Absolute Friends is a novel written by John le Carré. Published in 2003, it tells the extraordinary life story of Ted Mundy.
Characters[]
- Ted Mundy
- Sasha
- Dmitri
- The Major
- Kate Mundy
- Zara
- Jay O'Rourke
- Mustafa
Publisher's summary[]
Today, Mundy is a down-at-the-heels tour guide in southern Germany, dodging creditors, supporting a new family, and keeping an eye out for trouble while in spare moments vigorously questioning the actions of the country he once bravely served. And trouble finds him, as it has before, in the shape of an old German student friend, radical, and onetime fellow spy, the crippled Sasha, seeker after absolutes, dreamer, and chaos addict.
After years of trawling the Middle East and Asia as an itinerant university lecturer, Sasha has yet again discovered the true, the only, answer to life-this time in the form of a mysterious billionaire philanthropist named Dimitri. Thanks to Dimitri, both Mundy and Sasha will find a path out of poverty, and with it their chance to change a world that both believe is going to the devil. Or will they? Who is Dimitri? Why does Dimitri's gold pour in from mysterious Middle Eastern bank accounts? And why does his apparently noble venture reek less of starry idealism than of treachery and fear? Some gifts are too expensive to accept. Could this be one of them? With a cooler head than Sasha's, Mundy is inclined to think it could.

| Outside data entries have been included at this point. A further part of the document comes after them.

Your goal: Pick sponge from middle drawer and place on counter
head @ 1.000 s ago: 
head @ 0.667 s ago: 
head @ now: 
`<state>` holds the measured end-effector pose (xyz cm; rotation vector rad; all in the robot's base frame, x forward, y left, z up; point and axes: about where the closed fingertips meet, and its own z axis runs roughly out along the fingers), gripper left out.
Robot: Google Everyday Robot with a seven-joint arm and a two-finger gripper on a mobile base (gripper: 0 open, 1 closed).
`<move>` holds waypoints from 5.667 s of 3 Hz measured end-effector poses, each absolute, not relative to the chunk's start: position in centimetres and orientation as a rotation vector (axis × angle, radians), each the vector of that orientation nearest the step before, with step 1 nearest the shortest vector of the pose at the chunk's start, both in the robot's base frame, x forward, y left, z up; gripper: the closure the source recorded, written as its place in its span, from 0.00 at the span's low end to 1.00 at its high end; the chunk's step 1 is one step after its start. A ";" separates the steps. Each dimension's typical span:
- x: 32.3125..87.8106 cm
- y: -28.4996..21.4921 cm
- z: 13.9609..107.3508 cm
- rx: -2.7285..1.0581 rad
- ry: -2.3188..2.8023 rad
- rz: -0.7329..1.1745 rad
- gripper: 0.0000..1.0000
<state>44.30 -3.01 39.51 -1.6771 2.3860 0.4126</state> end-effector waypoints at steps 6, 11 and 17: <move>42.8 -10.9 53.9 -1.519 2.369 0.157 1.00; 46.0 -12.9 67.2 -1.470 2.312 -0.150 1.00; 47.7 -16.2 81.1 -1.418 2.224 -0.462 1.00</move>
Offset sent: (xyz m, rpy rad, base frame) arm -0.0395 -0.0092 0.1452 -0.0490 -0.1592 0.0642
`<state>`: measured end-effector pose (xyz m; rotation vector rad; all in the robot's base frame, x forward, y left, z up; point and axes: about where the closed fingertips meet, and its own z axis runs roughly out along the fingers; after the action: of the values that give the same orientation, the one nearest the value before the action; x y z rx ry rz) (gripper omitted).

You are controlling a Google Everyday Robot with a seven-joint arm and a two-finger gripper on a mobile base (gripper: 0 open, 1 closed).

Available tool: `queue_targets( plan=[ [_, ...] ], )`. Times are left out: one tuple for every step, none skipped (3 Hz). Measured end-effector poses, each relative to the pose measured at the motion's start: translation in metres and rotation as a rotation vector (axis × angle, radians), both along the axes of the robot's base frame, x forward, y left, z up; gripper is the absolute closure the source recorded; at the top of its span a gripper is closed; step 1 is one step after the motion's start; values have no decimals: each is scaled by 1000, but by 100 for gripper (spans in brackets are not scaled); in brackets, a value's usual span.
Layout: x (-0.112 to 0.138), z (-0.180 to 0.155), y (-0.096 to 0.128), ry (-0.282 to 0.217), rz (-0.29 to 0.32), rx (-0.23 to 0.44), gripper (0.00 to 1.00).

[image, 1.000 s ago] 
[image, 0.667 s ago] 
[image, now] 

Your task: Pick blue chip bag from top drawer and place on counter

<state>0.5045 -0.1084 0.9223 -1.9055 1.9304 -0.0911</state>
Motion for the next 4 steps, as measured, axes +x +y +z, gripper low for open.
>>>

In Absolute Friends, John le Carre delivers the masterpiece he has been building to since the fall of communism: an epic tale of loyalty and betrayal that spans the lives of two friends from the riot-torn West Berlin of the 1960s to the grimy looking-glass of Cold War Europe to the present day of terrorism and new alliances. This is the novel le Carre fans have been waiting for, a brilliant, ferocious, heartbreaking work for the ages.
Plot[]
The book tells the story of Ted Mundy, the Pakistan-born son of a British army officer, who as a student becomes proficient in the German language. He joins a 1960s-era student protest group in West Berlin and becomes a lifelong friend of a West German student anarchist named Sasha. Having been brutally beaten by West Berlin police and ejected from Germany, Mundy fails at several careers; as a teacher at an English prep school, as a newspaper reporter, a radio interviewer, and a novelist.
In Bavaria, Ted Mundy wears a bowler hat and stands on a soapbox for his work as a tour guide. The hat is not Mundy's but rather - as Mundy puts it - a "hat of office" and a "gem of history". During his speech on the hat, Mundy makes a reference to Neville Chamberlain's pact with the devil. He then begins a speech on the Munich Agreement of 1938 motivated by the British fear of Bolshevism ("All any of 'em wanted was to turn Hitler loose on the Red Peril."). Mundy ends his speech by tipping his bowler hat.
Eventually Mundy obtains a position with the British Council. Meanwhile, Sasha has defected to East Germany to become a member of the notorious Stasi secret police. On a trip to East Germany with a youth theatre group, Mundy and Sasha meet again. By this time Sasha has become totally disillusioned with the Communist Bloc and enlists the naïve Mundy to become a double agent. Sasha has access to state secrets and he recruits Mundy to help him smuggle them out of East Germany and deliver them to MI6, the British Secret Service. Their efforts contribute to the collapse of the GDR and eventual destruction of the Berlin Wall. After the wall comes down, Sasha asks Mundy to continue engaging in geopolitics with him, but Mundy- whose marriage has collapsed as a result of his secret life- refuses, and the two part ways. In the ensuing decade, Mundy moves to Germany and becomes a tour guide at Neuschwanstein Castle, begins dating a Turkish refugee, and considers converting to Islam to marry her and help raise her son.
Following 9/11, Sasha resurfaces to tell Mundy that he's become involved in an organization to combat American military and industrial globalization. Fearing that Sasha has been radicalized, Mundy is relieved to discover that he in fact wants Mundy to help him set up a Socialist think-tank that will be financed by a Russian oligarch with left-leaning sympathies. Initially excited to participate, Mundy becomes skeptical when he learns that he and Sasha's former CIA contact is somehow involved in the scheme. Going to the schoolhouse one night, Mundy realizes too late that the boxes of books he and Sasha have been receiving in fact contain bomb-making materials and military grade weaponry; he and an arriving Sasha are both shot to death by a waiting American strike force.
After their deaths, Sasha's past with the Stasi and Mundy's Islamic sympathies are used by the CIA and right-leaning American press outlets to portray them as terrorists "with connections to Al-Qaeda", in efforts to convince the German government to support the United States in its War on Terror. After Mundy's death, Amory, his controller from the British intelligence service during his espionage years, tries to publicize the truth, but slander by the British government results in his story being totally discredited. Mundy's girlfriend and her son are deported, and Germany enters the War on Terror; per their wills, Mundy and Sasha are each buried beside their mothers in their respective home countries.